The variables \(h\) and \(R\) are related. Since the volume of the cylinder is \( 1000\ {\rm{cm}}^{3}\), \[ \begin{eqnarray*} V &=&\pi\! R^{2}h=1000 \\[3pt] h &=&\frac{1000}{\pi\! R^{2}} \end{eqnarray*} \]
The cost \(C\), in dollars, of manufacturing the container is \[ C=(0.05)({2\pi\! R^{2}})+(0.03)({2\pi\! Rh})=0.1\pi\! R^{2}+0.06\pi\! Rh \]
By substituting for \(h\), we can express \(C\) as a function of \(R\). \[ C=C( R) =0.1\pi\! R^{2}+({0.06\pi\! R})\left( {\frac{1000}{\pi\! R^{2}}} \right)\! =0.1\pi\! R^{2}+\frac{60}{R} \]
This is the function to be minimized. The domain of \(C\) is \(\left\{ R|R>0\right\}\).
To find the minimum cost, we differentiate \(C\) with respect to \(R\). \[ {C}' (R)=0.2\pi\! R-\frac{60}{R^{2}}=\frac{0.2\pi\! R^{3}-60}{R^{2}} \]
Solve \(C' (R)=0\) to find the critical numbers. \[ \begin{eqnarray*} 0.2\pi\! R^{3}-60 &=&0 \\[1pt] R^{3} &=&\frac{300}{\pi } \\[1pt] R &=&\sqrt[3]{\frac{300}{\pi }}\approx 4.571\,\ {\rm{cm}} \end{eqnarray*} \]
Now we find \(C'' (x)\) and use the Second Derivative Test. \[ \begin{eqnarray*} {C}'' (R) &=&0.2\pi +\frac{120}{R^{3}} \\[3pt] {C}'' \left( \sqrt[3]{\frac{300}{\pi }}\right) &=&0.2\pi +\frac{ 120\pi }{300}=0.6\pi >0 \end{eqnarray*} \]
If the costs of the materials for the top, bottom, and lateral surfaces of a cylindrical container are all equal, then the minimum total cost occurs when the surface area is minimum. It can be shown (see Problem 39) that for any fixed volume, the minimum surface area of a cylindrical container is obtained when the height equals twice the radius.

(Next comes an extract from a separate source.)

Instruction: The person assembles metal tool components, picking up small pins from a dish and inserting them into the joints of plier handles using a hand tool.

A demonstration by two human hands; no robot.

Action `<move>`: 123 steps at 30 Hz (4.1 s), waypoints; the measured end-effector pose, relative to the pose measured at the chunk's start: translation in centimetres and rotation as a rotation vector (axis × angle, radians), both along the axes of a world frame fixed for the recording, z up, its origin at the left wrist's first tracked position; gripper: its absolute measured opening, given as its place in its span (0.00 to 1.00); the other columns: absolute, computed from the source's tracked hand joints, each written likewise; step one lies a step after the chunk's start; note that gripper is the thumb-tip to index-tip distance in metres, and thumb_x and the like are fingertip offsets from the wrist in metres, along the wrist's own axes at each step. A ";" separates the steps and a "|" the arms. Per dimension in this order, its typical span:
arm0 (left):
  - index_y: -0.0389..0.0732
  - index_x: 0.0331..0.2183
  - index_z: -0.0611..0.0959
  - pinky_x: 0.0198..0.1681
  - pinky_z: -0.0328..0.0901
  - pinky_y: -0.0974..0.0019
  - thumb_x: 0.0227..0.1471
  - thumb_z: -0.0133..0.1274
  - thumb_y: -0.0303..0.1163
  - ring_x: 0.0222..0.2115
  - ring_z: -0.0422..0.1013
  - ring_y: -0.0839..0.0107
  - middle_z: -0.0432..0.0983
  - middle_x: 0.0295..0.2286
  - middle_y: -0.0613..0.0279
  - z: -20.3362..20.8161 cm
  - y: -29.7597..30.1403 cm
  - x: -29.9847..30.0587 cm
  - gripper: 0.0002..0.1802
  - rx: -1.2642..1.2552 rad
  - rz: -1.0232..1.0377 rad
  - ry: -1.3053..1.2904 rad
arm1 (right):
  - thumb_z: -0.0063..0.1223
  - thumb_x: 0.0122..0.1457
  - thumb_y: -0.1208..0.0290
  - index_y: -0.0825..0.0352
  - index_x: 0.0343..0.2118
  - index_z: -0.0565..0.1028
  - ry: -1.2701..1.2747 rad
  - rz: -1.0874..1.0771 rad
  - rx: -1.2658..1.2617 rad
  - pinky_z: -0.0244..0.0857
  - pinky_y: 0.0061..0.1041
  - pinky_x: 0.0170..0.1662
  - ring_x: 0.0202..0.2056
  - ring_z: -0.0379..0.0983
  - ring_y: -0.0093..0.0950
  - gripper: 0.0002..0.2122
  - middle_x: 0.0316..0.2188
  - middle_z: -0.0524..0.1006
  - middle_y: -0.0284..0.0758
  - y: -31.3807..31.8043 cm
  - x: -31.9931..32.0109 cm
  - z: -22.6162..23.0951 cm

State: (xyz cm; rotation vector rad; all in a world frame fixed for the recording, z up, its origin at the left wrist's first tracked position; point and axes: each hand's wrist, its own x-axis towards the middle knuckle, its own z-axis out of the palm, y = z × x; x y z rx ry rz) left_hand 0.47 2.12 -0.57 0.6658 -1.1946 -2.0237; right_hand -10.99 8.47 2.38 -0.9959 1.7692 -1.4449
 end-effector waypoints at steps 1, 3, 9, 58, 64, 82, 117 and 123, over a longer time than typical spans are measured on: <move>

\(C\) has a local minimum at \(\sqrt[3]{\dfrac{300}{\pi }}\). Since \(C'' (R)>0\) for all \(R\) in the domain, the graph of \(C\) is always concave up, and the local minimum value is the absolute minimum value. The radius of the container that minimizes the cost is \(R\approx 4.571\ {\rm{cm}}.\) The height of the container that minimizes the cost of the material is \[ h=\frac{1000}{\pi\! R^{2}}\approx \frac{1000}{20.892\pi }\approx 15.236\,\ {\rm{cm}} \]
The minimum cost of the container is \[ C\left( \sqrt[3]{\dfrac{300}{\pi }} \right) =0.1\pi \left( \sqrt[3]{\dfrac{300}{\pi }}\right) ^{2}+\dfrac{60}{ \sqrt[3]{\dfrac{300}{\pi }}}\approx \$19.69. \]